• EXERCISE BRIEF
Report every line of the listing below in which the string "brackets" appears.
┌────────
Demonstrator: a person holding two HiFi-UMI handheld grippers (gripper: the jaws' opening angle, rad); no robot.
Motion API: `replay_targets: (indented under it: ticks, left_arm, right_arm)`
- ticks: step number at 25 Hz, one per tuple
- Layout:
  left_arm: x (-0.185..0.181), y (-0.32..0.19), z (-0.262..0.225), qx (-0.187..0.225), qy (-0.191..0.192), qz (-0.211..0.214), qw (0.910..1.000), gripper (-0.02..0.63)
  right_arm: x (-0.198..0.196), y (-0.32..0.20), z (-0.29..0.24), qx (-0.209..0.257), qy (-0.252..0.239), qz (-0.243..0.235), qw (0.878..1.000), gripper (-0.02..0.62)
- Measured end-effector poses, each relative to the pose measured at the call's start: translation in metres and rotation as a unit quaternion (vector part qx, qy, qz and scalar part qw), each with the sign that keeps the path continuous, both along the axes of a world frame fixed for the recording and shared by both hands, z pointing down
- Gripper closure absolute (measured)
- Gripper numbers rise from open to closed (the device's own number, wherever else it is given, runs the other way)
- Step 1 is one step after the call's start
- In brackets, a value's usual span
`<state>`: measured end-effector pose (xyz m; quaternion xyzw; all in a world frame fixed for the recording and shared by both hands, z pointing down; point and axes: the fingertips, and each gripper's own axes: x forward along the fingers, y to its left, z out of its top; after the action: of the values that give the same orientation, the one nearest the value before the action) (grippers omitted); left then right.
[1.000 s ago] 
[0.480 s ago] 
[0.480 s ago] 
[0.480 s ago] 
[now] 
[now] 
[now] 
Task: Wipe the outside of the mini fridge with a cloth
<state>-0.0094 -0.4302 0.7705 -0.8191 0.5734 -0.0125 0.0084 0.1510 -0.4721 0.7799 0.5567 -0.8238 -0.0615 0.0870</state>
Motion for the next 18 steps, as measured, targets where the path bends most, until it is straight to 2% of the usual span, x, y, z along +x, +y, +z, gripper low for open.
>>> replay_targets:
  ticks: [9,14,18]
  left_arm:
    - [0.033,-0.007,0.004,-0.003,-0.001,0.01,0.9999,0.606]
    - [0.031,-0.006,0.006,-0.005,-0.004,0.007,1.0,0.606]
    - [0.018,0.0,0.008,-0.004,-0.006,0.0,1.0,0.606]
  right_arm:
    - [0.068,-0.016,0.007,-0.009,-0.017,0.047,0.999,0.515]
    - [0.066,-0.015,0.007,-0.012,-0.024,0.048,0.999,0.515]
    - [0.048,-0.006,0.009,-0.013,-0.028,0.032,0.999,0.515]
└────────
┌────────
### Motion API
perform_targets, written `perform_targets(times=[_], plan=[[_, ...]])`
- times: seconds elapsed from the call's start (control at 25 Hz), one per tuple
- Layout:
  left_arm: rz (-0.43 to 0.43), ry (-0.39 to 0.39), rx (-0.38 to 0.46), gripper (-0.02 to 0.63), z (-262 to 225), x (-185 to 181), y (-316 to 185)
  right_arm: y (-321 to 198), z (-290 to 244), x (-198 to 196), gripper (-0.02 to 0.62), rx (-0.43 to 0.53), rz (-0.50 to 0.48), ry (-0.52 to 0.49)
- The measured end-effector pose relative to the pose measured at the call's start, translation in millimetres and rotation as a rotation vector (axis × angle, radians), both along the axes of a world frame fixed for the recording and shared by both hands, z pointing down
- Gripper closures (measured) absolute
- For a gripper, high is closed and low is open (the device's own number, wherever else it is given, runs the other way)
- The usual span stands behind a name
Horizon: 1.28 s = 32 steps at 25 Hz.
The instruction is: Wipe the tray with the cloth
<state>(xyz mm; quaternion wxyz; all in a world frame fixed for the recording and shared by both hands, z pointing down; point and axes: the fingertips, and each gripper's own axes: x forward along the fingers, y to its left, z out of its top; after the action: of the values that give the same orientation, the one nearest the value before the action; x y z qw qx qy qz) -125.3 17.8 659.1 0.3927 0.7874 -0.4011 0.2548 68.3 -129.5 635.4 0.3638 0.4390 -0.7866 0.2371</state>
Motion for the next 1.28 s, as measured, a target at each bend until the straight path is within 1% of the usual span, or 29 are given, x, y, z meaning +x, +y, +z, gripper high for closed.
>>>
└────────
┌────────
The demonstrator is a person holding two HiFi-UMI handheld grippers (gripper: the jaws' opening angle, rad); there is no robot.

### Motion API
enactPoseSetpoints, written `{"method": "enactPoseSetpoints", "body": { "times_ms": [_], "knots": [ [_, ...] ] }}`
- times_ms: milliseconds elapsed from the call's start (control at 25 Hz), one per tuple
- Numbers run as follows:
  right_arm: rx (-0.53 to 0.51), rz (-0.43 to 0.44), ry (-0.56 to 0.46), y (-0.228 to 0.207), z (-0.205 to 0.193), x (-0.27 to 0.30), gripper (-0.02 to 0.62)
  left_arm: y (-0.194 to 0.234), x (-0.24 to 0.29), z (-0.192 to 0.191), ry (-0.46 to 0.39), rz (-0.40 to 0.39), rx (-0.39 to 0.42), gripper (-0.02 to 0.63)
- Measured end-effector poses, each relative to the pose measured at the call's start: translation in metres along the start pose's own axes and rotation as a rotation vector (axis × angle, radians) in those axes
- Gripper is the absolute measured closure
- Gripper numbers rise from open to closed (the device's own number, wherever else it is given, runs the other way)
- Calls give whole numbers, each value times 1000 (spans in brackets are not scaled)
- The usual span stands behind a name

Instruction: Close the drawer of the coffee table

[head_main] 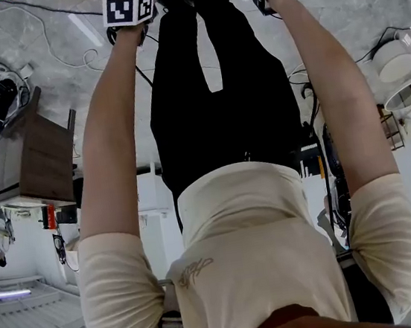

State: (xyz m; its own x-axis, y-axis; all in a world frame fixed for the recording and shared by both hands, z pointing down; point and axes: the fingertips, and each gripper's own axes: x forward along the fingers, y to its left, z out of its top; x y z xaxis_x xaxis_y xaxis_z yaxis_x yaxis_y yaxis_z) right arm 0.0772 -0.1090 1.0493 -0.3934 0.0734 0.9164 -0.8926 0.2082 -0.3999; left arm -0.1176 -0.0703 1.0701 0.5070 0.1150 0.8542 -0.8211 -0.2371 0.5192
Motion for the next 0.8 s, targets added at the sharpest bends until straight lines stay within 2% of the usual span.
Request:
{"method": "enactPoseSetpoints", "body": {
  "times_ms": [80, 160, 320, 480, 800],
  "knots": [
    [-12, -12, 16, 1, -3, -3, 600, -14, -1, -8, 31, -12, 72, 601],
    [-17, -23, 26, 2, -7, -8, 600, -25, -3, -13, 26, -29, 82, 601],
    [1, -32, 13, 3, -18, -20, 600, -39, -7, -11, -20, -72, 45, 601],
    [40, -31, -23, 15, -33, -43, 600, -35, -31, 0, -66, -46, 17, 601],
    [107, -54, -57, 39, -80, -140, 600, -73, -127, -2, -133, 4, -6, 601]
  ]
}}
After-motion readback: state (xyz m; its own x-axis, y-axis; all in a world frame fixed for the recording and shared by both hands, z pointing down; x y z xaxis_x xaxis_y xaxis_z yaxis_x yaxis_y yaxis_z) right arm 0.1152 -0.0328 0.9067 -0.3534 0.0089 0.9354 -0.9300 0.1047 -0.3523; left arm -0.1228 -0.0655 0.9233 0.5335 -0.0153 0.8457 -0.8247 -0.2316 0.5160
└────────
• RESPONSE AREA
- In brackets, a value's usual span
- Calls give whole numbers, each value times 1000 (spans in brackets are not scaled)

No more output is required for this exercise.